From Sense and Sensibility (1811)
When the note was shown to Elinor, as it was within ten minutes after its arrival, it gave her, for the first time, some share in the expectations of Lucy; for such a mark of uncommon kindness, vouchsafed on so short an acquaintance, seemed to declare that the good-will towards her arose from something more than merely malice against herself; and might be brought, by time and address, to do every thing that Lucy wished. Her flattery had already subdued the pride of Lady Middleton, and made an entry into the close heart of Mrs. John Dashwood; and these were effects that laid open the probability of greater. The Miss Steeles removed to Harley Street, and all that reached Elinor of their influence there, strengthened her expectation of the event. Sir John, who called on them more than once, brought home such accounts of the favour they were in, as must be universally striking. Mrs. Dashwood had never been so much pleased with any young women in her life, as she was with them; had given each of them a needle book made by some emigrant; called Lucy by her Christian name; and did not know whether she should ever be able to part with them. END OF THE SECOND VOLUME CHAPTER XXXVII. Mrs. Palmer was so well at the end of a fortnight, that her mother felt it no longer necessary to give up the whole of her time to her; and, contenting herself with visiting her once or twice a day, returned from that period to her own home, and her own habits, in which she found the Miss Dashwoods very ready to resume their former share.
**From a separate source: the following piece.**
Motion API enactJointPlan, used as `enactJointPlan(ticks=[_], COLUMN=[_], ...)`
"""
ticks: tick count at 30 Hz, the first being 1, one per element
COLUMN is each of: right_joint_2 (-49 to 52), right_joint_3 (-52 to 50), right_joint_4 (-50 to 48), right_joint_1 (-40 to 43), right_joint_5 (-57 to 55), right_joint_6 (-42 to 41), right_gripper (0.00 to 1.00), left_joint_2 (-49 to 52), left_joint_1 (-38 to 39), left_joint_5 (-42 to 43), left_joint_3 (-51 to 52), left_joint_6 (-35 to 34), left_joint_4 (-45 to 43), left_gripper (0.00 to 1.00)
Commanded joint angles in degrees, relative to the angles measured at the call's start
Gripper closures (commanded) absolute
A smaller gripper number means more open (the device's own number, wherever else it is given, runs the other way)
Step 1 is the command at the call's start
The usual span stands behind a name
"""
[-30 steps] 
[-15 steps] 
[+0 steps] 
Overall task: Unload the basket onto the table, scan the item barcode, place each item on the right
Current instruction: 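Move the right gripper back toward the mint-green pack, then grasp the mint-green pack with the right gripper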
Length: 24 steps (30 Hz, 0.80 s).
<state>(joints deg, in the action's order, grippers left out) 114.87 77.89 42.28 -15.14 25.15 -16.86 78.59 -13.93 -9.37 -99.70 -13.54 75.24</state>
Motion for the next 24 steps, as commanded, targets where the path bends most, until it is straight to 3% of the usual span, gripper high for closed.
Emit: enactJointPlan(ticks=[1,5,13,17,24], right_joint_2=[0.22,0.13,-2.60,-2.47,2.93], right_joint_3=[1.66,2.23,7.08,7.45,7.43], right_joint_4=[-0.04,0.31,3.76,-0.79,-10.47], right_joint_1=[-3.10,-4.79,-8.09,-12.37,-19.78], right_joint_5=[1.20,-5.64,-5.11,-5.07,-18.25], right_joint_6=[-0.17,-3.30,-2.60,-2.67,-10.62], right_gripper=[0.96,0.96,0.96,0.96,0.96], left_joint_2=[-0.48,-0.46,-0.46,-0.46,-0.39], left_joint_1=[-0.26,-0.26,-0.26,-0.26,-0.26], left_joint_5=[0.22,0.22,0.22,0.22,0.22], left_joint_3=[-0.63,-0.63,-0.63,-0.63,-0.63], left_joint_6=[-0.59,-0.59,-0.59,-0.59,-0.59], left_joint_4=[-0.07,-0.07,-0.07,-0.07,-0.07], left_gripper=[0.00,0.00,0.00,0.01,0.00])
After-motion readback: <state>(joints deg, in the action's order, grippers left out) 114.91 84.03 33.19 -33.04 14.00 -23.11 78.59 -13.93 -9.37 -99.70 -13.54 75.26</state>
About the third or fourth morning after their being thus resettled in Berkeley Street, Mrs. Jennings, on returning from her ordinary visit to Mrs. Palmer, entered the drawing-room, where Elinor was sitting by herself, with an air of such hurrying importance as prepared her to hear something wonderful; and giving her time only to form that idea, began directly to justify it, by saying, “Lord! my dear Miss Dashwood! have you heard the news?” “No, ma’am. What is it?”
From Sense and Sensibility (1811)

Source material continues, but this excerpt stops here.